Description
A classic, sweet cherry pie with a flaky crust and a delicious cherry filling that will remind you of summer.
Ingredients
Scale
- 2 1/2 cups all-purpose flour
- 1 teaspoon salt
- 1 tablespoon sugar
- 1 cup unsalted butter, chilled and diced
- 6 to 8 tablespoons ice water
- 4 cups fresh or frozen cherries, pitted
- 1 cup sugar
- 1/4 cup cornstarch
- 1 teaspoon vanilla extract
- 1 tablespoon lemon juice
- 1 tablespoon butter, cut into small pieces
- 1 egg, beaten (for egg wash)
Instructions
- In a large bowl, combine flour, salt, and sugar. Cut in butter until mixture resembles coarse crumbs. Stir in water, a tablespoon at a time, until mixture forms a ball. Wrap in plastic and refrigerate for at least 4 hours or overnight.

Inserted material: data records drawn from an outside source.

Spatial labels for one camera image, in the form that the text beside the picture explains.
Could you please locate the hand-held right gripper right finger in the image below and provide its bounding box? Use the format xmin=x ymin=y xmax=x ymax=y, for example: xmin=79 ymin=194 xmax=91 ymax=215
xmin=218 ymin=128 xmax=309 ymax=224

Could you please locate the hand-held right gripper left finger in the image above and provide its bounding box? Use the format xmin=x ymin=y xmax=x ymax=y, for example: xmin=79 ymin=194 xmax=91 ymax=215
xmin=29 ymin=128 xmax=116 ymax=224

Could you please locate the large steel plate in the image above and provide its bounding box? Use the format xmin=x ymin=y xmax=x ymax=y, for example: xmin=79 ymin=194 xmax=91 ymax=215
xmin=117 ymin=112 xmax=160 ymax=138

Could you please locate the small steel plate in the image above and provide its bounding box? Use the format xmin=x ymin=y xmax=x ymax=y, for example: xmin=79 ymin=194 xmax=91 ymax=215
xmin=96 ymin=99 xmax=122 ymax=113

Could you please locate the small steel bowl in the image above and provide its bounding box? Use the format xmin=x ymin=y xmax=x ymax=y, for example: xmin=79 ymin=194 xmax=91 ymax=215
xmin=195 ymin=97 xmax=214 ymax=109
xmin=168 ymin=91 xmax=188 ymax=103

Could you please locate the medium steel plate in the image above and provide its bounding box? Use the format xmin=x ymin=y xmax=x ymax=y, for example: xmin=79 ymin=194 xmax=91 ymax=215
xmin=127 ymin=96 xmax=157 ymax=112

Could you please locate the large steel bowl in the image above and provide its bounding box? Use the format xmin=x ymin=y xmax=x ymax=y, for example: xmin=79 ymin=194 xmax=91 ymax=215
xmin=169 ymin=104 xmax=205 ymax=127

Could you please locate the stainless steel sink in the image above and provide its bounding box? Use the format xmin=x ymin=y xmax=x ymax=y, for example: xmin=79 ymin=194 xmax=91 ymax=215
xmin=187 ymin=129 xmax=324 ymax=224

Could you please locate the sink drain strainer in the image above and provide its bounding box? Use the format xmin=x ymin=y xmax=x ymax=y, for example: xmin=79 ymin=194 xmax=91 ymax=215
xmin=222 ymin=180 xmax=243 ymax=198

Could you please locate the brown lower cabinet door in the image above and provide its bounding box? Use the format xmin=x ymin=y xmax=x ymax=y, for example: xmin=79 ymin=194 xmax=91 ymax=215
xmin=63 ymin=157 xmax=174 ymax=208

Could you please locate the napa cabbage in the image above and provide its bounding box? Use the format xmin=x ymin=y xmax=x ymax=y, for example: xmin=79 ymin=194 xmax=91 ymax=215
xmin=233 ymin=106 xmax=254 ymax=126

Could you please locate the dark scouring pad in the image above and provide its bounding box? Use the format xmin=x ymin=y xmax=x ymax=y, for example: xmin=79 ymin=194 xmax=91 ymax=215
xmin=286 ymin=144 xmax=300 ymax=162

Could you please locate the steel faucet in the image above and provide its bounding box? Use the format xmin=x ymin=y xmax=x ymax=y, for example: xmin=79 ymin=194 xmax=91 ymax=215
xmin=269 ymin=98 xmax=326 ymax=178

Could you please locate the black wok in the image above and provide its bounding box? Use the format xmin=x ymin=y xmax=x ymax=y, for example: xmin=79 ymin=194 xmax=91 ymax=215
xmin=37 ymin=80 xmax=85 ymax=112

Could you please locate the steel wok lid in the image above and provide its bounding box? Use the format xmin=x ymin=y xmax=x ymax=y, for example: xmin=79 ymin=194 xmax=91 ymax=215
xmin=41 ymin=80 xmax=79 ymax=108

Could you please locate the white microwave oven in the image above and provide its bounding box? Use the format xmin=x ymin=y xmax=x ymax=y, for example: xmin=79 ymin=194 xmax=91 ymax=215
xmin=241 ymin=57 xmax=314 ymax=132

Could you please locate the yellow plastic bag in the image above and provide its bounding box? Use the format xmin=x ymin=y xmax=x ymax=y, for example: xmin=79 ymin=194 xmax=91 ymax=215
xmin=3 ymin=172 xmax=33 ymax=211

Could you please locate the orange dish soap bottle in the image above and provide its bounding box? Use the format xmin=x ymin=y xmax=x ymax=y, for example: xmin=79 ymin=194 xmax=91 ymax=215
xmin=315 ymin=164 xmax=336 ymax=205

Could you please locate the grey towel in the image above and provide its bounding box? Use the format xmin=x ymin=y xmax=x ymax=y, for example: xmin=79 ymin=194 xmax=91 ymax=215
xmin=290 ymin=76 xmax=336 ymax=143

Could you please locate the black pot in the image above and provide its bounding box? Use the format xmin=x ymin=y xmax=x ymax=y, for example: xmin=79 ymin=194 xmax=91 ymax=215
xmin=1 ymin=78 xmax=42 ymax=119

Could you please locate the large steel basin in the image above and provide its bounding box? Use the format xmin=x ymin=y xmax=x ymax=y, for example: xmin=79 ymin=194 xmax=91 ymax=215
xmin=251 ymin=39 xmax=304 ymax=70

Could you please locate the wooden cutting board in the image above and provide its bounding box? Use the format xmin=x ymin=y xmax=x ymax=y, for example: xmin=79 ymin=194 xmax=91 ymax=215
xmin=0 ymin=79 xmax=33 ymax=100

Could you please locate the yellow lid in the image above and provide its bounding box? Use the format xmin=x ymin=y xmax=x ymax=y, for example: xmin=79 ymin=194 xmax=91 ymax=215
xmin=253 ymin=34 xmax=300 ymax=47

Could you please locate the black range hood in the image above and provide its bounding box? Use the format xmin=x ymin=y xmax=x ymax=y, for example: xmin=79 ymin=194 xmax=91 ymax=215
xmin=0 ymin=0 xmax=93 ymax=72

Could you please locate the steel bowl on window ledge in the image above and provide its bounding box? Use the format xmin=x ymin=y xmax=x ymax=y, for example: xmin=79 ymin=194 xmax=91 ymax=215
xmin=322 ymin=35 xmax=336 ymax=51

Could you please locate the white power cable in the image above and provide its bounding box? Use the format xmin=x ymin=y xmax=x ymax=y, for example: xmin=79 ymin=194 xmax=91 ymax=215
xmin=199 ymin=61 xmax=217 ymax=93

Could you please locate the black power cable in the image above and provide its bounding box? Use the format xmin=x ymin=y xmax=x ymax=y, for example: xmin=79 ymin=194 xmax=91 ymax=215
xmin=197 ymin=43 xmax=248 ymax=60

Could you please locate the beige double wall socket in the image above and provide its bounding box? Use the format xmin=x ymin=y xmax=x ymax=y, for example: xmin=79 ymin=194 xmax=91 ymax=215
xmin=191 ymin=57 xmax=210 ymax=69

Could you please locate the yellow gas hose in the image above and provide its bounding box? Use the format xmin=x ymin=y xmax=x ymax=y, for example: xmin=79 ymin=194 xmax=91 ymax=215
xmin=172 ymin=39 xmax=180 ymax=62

- Preheat the oven to 425°F (220°C).
- In a large bowl, mix cherries, sugar, cornstarch, vanilla extract, and lemon juice. Set aside.
- Roll out half of the chilled dough to fit a 9-inch pie plate. Place the bottom crust in the pie plate.

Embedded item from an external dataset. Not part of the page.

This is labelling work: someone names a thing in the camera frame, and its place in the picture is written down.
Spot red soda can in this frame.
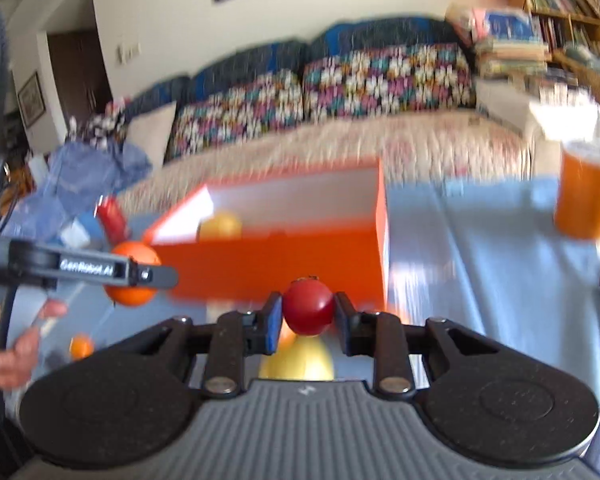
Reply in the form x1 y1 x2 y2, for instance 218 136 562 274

- Fill with the cherry filling and dot with butter.
- Roll out the second half of the dough and place over the filling. Seal and flute the edges. Cut slits in the top crust to allow steam to escape.

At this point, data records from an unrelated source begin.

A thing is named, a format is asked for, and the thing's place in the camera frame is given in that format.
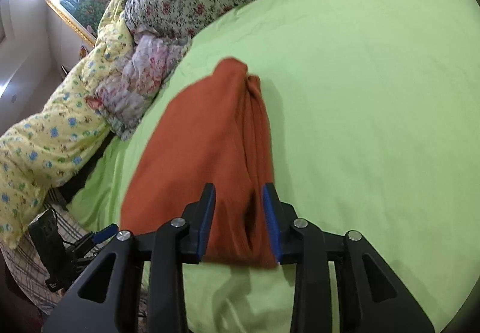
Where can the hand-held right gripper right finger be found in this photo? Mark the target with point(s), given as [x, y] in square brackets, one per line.
[272, 224]

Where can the orange t-shirt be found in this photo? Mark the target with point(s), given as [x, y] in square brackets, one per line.
[202, 138]

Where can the yellow cartoon print quilt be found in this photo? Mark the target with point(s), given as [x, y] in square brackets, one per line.
[56, 122]

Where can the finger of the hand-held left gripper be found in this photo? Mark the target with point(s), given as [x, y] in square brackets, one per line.
[105, 233]

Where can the pale purple floral blanket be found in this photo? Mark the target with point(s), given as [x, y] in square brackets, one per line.
[138, 74]

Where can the green bedsheet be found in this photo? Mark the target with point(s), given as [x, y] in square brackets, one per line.
[375, 92]

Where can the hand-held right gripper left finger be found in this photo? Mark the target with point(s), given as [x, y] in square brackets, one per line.
[206, 224]

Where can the plaid cloth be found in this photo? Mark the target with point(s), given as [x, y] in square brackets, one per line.
[30, 273]

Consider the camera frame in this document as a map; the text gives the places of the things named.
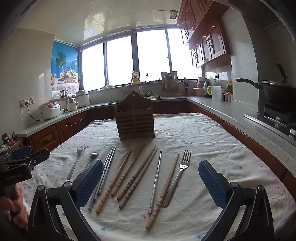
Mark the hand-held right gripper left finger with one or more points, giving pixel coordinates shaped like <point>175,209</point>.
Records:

- Brush the top crust with the beaten egg.
- Bake for 15 minutes in the preheated oven. Reduce the temperature to 350°F (175°C) and continue baking for 35 to 45 minutes, or until the cherries are bubbly and the crust is golden brown.
- Cool on a wire rack before serving.
Notes
- For a sweeter pie, adjust sugar according to the sweetness of the cherries.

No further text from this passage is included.